* [What to produce]
Go through the listing below and say how many lines contain "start"; write nothing but the number.

-=-=-=-=-

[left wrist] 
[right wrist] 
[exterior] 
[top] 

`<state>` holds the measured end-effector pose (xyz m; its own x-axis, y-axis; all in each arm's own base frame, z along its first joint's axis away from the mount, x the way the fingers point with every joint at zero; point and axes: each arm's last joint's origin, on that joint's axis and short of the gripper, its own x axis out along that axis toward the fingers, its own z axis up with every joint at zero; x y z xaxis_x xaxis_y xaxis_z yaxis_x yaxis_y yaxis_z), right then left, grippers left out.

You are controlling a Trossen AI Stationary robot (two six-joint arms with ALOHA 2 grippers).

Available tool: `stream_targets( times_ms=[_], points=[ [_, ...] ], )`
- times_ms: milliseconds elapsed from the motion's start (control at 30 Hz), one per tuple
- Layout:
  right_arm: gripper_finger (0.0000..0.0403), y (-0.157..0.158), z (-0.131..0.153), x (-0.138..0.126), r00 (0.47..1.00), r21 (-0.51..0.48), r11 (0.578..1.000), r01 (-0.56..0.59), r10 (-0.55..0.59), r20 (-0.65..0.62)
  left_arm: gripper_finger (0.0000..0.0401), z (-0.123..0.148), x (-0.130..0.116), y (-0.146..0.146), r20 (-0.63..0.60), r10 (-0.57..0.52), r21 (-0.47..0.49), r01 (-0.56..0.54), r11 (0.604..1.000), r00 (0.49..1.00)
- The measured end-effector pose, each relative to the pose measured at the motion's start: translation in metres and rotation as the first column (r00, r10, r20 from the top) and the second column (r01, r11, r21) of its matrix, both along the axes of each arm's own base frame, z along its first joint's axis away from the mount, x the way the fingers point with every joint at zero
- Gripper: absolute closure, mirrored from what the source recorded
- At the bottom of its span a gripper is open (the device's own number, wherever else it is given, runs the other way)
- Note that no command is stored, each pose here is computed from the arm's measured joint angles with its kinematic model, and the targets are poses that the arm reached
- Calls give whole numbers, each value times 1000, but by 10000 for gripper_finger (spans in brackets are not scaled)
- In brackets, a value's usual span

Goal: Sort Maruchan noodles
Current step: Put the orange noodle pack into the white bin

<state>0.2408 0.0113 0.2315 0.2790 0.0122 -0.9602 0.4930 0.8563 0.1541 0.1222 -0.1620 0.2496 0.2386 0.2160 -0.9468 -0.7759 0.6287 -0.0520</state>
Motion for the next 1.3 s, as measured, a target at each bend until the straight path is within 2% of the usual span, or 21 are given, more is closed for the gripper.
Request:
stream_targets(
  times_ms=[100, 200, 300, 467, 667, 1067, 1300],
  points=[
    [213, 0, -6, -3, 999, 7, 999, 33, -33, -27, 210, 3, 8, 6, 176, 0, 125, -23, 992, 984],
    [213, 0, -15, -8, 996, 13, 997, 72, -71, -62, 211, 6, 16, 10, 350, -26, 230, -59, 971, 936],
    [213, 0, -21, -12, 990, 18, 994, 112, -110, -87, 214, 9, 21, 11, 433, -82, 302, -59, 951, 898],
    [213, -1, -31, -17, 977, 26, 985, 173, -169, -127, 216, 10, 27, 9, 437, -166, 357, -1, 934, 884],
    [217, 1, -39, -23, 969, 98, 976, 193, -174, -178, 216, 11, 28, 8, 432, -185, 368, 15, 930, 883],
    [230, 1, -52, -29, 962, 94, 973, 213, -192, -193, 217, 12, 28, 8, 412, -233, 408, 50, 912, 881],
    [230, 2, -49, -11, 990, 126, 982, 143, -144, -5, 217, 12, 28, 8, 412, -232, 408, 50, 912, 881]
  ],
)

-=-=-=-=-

* [Task result]
2